The move has been identified in media outlets critical of the government as a “bomb,” as such a move would be tantamount to nationalization of the nation’s major foundations and trusts. Experts have been cited as saying this draft will likely be legislated in Parliament, and if it passes as is into law, it will possibly be scrapped by the Constitutional Court since, as required by their definition, foundation assets cannot be transferred to the state.
It has been argued that even if the Constitutional Court somehow allows it, the European Court of Human Rights (ECtHR) would rule against such legislation.
The bank was established in 1954 under the orders of late Prime Minister Adnan Menderes with the participation of the nation’s foundations and trusts, represented by the General Directorate of Foundations (VGM), in a capital contribution structure. Article 7 of the draft envisages adding new paragraphs to Article 6 of Foundations Law No. 6219. These changes propose that the VGM’s 58.5 percent share in the bank be transferred to the Treasury at an appraisal value determined as an average of evaluations by three different assessment companies. The Cabinet will oversee the process. Likewise, the government will decide the terms of the payments in return for the transfer of shares.

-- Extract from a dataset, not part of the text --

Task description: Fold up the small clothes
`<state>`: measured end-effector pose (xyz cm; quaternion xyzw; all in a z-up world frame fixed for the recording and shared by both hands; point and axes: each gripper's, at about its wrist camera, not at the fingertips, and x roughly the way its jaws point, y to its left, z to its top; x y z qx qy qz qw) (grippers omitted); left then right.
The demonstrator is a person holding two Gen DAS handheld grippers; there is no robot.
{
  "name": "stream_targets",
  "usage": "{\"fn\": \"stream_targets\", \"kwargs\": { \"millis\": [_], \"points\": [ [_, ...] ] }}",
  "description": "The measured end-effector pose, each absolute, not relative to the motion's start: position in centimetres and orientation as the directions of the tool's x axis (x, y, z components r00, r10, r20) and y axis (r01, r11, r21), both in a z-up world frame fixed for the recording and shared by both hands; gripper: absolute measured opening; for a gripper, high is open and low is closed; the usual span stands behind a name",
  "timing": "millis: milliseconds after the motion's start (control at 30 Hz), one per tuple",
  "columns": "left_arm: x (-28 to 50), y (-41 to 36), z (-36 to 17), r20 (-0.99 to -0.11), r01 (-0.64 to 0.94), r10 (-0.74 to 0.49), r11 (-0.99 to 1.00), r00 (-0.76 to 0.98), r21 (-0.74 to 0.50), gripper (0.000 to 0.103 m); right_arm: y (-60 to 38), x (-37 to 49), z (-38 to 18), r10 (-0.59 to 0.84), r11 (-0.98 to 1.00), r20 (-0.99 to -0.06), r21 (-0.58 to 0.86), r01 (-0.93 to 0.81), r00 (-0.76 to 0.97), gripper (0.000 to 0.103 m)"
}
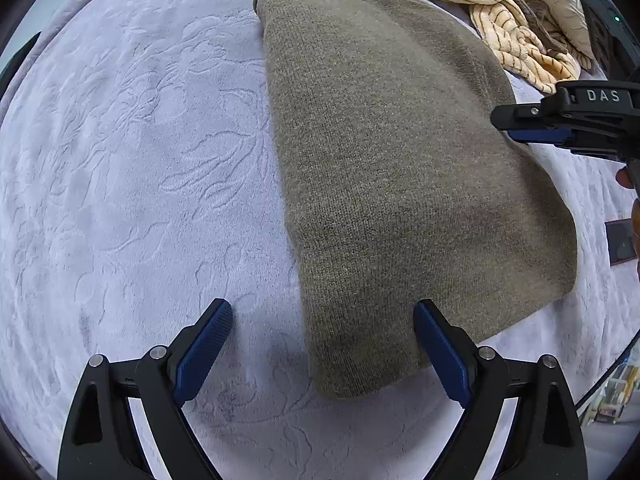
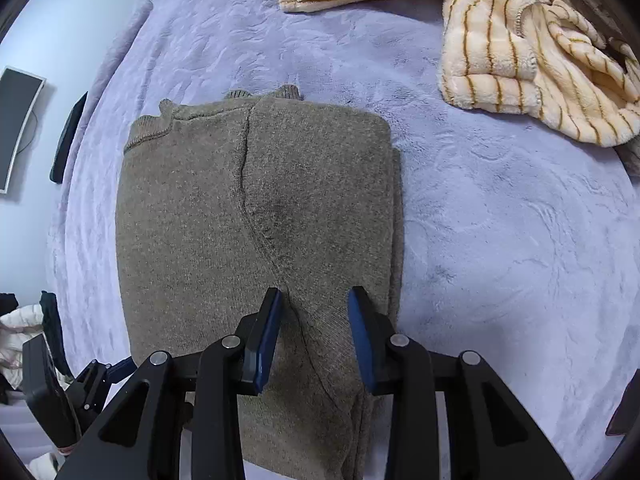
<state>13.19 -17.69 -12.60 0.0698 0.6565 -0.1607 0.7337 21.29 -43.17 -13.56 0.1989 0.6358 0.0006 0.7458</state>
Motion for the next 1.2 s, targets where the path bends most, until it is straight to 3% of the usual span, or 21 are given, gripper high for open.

Bankers have noted that the government’s real intentions could be to privatize Vakıfbank after completing the acquisition of shares.
A VGM official speaking to Today’s Zaman on condition of anonymity called the government’s move to take over the shares of the foundations is “unacceptable.” The official said almost a quarter of the land in Turkey is owned by foundations, and these foundations are in constant need of capital to proceed with their services, and that Vakıfbank has been working properly as a lender of first resort for them. “The [bank’s] initial capital was TL 50 million when it was first founded 60 years ago, and this number has reached TL 10 billion today. So, foundations have about TL 6 billion in capital share with this bank. Is there any other investment opportunity that promises such a high return?” he noted.
The same official said the government’s rationale in seizing the foundations’ shares in the bank is related to the reluctance of the sector’s watchdog, the Banking Regulation and Supervision Agency (BDDK), to allow dividends to be distributed. “If foundations need money, they may offer 5 percent of their shares and put TL 300 million in their pockets,” he stated.
Vakıfbank General Manager Halil Aydoğan was asked about his assessment on the issue while at a ceremony in İzmir for the launch of a program that will deliver convenient loans to members of the İzmir Chamber of Commerce (İZTO). He said he supports “the preference of the political will.”
The general manager also commented on another article in the draft bill about Vakıfbank, which seeks to make it possible for the bank to establish an Islamic lender — or participation bank, as it is called in Turkey — in collaboration with other public banks. If legislated, everything that this article requires will be carried out, he said.